■ Exercise aim: Up to and including the line with "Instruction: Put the", restate the material below word for word, beginning with its first line.

════════

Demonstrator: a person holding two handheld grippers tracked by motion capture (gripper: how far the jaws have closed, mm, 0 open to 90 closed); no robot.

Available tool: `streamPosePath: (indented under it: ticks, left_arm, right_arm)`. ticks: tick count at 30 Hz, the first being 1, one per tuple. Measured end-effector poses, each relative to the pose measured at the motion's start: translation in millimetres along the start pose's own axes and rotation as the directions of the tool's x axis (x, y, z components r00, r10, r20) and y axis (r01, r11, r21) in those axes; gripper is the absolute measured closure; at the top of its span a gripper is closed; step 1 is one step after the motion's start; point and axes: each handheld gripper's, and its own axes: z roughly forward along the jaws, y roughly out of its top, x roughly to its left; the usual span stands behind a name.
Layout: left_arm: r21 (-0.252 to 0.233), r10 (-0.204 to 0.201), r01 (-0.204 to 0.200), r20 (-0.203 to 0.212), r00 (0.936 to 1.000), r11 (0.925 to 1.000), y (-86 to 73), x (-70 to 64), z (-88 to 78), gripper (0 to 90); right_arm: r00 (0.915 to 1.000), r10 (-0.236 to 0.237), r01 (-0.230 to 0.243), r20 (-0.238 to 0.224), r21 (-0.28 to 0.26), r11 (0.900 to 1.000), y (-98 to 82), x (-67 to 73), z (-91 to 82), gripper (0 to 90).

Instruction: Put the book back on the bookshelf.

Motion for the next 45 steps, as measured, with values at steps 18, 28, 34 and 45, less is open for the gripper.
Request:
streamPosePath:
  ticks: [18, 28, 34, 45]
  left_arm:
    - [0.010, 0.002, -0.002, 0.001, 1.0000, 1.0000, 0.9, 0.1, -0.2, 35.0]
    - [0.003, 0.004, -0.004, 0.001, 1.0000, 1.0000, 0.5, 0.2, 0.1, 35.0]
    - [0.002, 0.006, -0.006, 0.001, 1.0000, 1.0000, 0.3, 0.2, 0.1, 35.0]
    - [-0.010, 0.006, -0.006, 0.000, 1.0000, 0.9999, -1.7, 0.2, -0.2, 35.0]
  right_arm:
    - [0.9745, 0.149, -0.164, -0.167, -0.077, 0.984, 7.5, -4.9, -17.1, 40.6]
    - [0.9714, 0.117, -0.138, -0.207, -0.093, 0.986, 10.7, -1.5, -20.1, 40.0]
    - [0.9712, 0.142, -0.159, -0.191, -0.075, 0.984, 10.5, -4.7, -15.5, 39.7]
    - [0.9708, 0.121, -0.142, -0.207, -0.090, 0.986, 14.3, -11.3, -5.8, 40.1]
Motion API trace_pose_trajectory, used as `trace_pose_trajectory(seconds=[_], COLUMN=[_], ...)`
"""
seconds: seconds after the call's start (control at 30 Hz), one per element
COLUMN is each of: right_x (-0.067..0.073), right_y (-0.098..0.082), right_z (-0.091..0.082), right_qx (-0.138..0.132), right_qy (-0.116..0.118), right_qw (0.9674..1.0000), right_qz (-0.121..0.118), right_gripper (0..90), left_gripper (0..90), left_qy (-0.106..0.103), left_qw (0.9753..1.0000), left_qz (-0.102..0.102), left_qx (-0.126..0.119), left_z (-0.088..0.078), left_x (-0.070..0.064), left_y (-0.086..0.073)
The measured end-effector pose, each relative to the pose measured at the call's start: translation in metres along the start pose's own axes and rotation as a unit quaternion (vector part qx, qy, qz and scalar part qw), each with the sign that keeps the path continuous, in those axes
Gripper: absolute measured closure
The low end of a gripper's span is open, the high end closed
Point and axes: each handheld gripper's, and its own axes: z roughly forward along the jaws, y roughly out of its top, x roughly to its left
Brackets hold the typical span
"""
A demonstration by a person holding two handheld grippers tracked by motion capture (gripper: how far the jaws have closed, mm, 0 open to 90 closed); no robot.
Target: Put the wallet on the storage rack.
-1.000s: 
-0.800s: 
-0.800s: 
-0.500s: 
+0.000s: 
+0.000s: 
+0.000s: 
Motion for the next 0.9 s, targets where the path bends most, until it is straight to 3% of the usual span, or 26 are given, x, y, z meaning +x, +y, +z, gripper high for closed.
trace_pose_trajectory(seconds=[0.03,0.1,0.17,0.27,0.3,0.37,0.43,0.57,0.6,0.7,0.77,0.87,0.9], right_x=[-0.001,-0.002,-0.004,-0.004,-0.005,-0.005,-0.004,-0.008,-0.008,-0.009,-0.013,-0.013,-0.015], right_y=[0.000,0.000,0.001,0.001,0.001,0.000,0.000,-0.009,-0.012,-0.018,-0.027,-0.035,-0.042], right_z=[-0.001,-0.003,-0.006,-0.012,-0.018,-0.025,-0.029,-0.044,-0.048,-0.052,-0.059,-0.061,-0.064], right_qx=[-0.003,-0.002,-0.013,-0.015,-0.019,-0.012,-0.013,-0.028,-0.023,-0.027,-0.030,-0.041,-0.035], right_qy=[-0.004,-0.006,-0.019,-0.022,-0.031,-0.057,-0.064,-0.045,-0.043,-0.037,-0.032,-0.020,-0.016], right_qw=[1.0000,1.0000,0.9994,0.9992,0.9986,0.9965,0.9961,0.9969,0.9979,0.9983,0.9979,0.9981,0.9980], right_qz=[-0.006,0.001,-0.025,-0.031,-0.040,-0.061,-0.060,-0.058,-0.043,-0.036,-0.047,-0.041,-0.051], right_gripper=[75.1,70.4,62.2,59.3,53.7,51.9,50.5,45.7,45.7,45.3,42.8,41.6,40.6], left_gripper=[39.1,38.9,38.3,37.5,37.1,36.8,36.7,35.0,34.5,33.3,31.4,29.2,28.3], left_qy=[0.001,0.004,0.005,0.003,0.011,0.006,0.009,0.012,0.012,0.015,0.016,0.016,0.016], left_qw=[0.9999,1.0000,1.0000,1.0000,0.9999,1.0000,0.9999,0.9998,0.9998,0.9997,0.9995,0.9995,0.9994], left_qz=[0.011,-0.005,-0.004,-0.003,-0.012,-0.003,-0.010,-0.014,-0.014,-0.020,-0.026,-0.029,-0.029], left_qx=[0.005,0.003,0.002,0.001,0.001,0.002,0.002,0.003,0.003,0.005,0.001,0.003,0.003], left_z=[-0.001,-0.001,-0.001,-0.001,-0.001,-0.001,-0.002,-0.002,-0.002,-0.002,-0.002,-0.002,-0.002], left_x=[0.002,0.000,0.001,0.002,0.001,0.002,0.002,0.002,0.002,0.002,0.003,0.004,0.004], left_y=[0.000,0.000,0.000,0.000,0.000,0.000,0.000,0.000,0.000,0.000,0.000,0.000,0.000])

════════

■ Response area:
Demonstrator: a person holding two handheld grippers tracked by motion capture (gripper: how far the jaws have closed, mm, 0 open to 90 closed); no robot.

Available tool: `streamPosePath: (indented under it: ticks, left_arm, right_arm)`. ticks: tick count at 30 Hz, the first being 1, one per tuple. Measured end-effector poses, each relative to the pose measured at the motion's start: translation in millimetres along the start pose's own axes and rotation as the directions of the tool's x axis (x, y, z components r00, r10, r20) and y axis (r01, r11, r21) in those axes; gripper is the absolute measured closure; at the top of its span a gripper is closed; step 1 is one step after the motion's start; point and axes: each handheld gripper's, and its own axes: z roughly forward along the jaws, y roughly out of its top, x roughly to its left; the usual span stands behind a name.
Layout: left_arm: r21 (-0.252 to 0.233), r10 (-0.204 to 0.201), r01 (-0.204 to 0.200), r20 (-0.203 to 0.212), r00 (0.936 to 1.000), r11 (0.925 to 1.000), y (-86 to 73), x (-70 to 64), z (-88 to 78), gripper (0 to 90); right_arm: r00 (0.915 to 1.000), r10 (-0.236 to 0.237), r01 (-0.230 to 0.243), r20 (-0.238 to 0.224), r21 (-0.28 to 0.26), r11 (0.900 to 1.000), y (-98 to 82), x (-67 to 73), z (-91 to 82), gripper (0 to 90).

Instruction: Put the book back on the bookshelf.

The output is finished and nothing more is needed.